Application Two: We Consider the Gospel Worth Suffering For
And my friends, it's got to be the same for us. We've got to consider the gospel worth suffering for.
• For example, and God prevent this from happening-- for example, suppose some years from now something happens through which we no longer have the guarantee of the freedoms we enjoy today. Maybe it's that the courts go wacko on us, or that we're conquered by a communist country. (And don't think these things couldn't happen!) Well, as the blood of martyrs down through the ages has testified, the gospel is worth suffering for, and even worth dying for-- if it comes to that.
• Another example, and this happens all the time these days-- suppose you face verbal persecution for proclaiming the gospel. You write a friend that Jesus is the only way to heaven; you tell a co-worker the same. And you're lambasted for it. Your friend, your co-worker, responds: "Wow! That's narrow-minded of you to think that only Christians -- and even only strict Christians -- get to heaven.
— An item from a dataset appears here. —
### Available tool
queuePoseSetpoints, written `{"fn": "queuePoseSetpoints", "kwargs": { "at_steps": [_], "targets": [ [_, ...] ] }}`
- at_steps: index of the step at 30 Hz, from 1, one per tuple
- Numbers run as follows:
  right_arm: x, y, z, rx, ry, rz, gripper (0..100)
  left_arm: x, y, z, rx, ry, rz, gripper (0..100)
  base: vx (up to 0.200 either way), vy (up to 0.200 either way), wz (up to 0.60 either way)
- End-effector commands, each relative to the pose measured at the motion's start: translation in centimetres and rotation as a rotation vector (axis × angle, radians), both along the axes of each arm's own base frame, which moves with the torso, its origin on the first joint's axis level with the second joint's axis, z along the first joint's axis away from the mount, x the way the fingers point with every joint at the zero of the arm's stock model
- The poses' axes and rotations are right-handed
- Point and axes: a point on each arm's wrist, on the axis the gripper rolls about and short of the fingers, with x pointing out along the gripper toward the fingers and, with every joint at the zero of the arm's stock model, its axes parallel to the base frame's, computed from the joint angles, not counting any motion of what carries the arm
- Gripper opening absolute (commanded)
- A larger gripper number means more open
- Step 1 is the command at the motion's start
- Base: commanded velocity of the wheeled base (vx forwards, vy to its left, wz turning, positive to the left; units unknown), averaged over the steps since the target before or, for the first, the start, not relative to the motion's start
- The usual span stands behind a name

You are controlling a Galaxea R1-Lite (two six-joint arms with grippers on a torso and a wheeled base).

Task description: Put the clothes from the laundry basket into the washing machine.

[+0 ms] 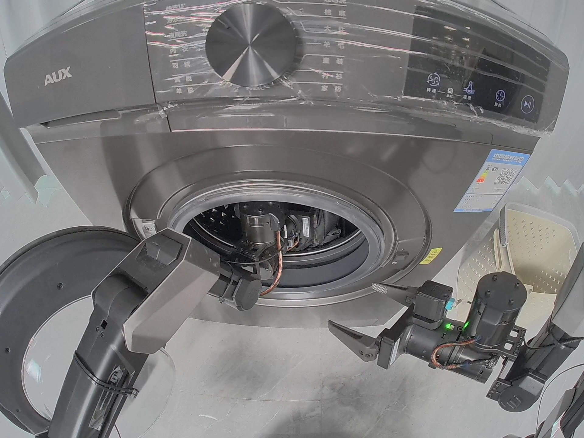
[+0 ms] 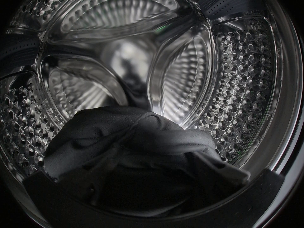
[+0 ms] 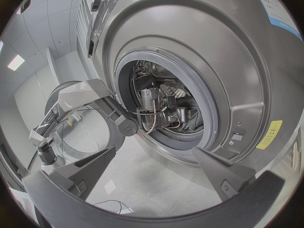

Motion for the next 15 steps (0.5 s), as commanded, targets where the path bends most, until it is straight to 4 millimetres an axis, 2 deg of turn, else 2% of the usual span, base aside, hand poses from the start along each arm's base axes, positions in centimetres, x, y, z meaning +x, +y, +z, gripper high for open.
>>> {"fn": "queuePoseSetpoints", "kwargs": {
  "at_steps": [1, 6, 11, 12, 15],
  "targets": [
    [0.0, 0.0, 0.0, 0.001, 0.0, 0.003, 100, -0.2, 0.0, -0.2, 0.008, 0.015, 0.001, 100, 0.0, 0.0, 0.0],
    [0.0, 0.0, 0.0, 0.001, 0.0, 0.0, 100, -0.5, 0.1, 0.0, 0.012, 0.023, -0.002, 100, 0.0, 0.0, 0.0],
    [0.0, 0.0, 0.0, 0.002, -0.002, 0.0, 100, -2.0, 0.2, 2.2, 0.009, 0.017, -0.014, 100, 0.0, 0.0, 0.0],
    [0.1, 0.0, 0.0, 0.001, -0.003, -0.002, 100, -3.0, 0.1, 3.1, 0.013, 0.021, -0.027, 100, 0.0, 0.0, 0.0],
    [0.1, -0.1, 0.1, 0.002, -0.004, -0.003, 100, -5.5, 0.3, 4.0, 0.035, 0.053, -0.051, 100, 0.0, 0.0, 0.0]
  ]
}}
You're a Neanderthal!" Listen: the gospel is worth suffering for, like that. You keep proclaiming it!
Conclusion: What Is the Gospel?
But why? Why is the gospel worth insisting on and worth suffering for? And, by the way: what exactly is the gospel?
Ah, that's the million dollar question! What is the gospel-- whose importance I've been trumpeting so loudly this morning? Well, "Gospel" means "good news". And so, the gospel is the good news: that Jesus is our Savior.
° The gospel is the good news that: although we were conceived and born with the inherited fatal disease of sinfulness, Jesus was conceived and born without it. And God has made his holy birth count for us.
° The gospel is the good news that, although we've done hundreds of thousands of evil deeds, and spoken hundreds of thousands of evil words, and thought literally millions of evil thoughts, Jesus lived thirty-three years (that would be twelve thousand days; it would be one billion moments)-- Jesus lived thirty-three years without so much as a single sin. And God has made his holy life count for us.
° The gospel-- it's the good news that: although we deserved death and hell for every one of our sins and millions of hells for our millions of sins, Jesus suffered death and hell on the cross for us-- and you may as well say millions of hells for our millions of sins, and billions of hells for the sins of this world's billions of people. That's amazing! That's good news!
° And the gospel is the good news that the grave couldn't hold Jesus in. He rose alive. He lived in bliss. He ascended on high. And everlasting paradise is now his home. And it's our home, too. The good news is that we are connected to Jesus through God-given faith-- and so: what he has undergone, we must also undergo. We will rise. We will live in bliss. We will ascend on high. Everlasting paradise is now our home.
Friends, that's the gospel. That gospel-- it's worth insisting on, isn't it? That gospel is worth suffering for-- even worth dying for. Who can deny it? Amen.
In the gospel a righteousness from God is revealed, a righteousness that is by faith from first to last, just as it is written: "The righteous will live by faith." Amen.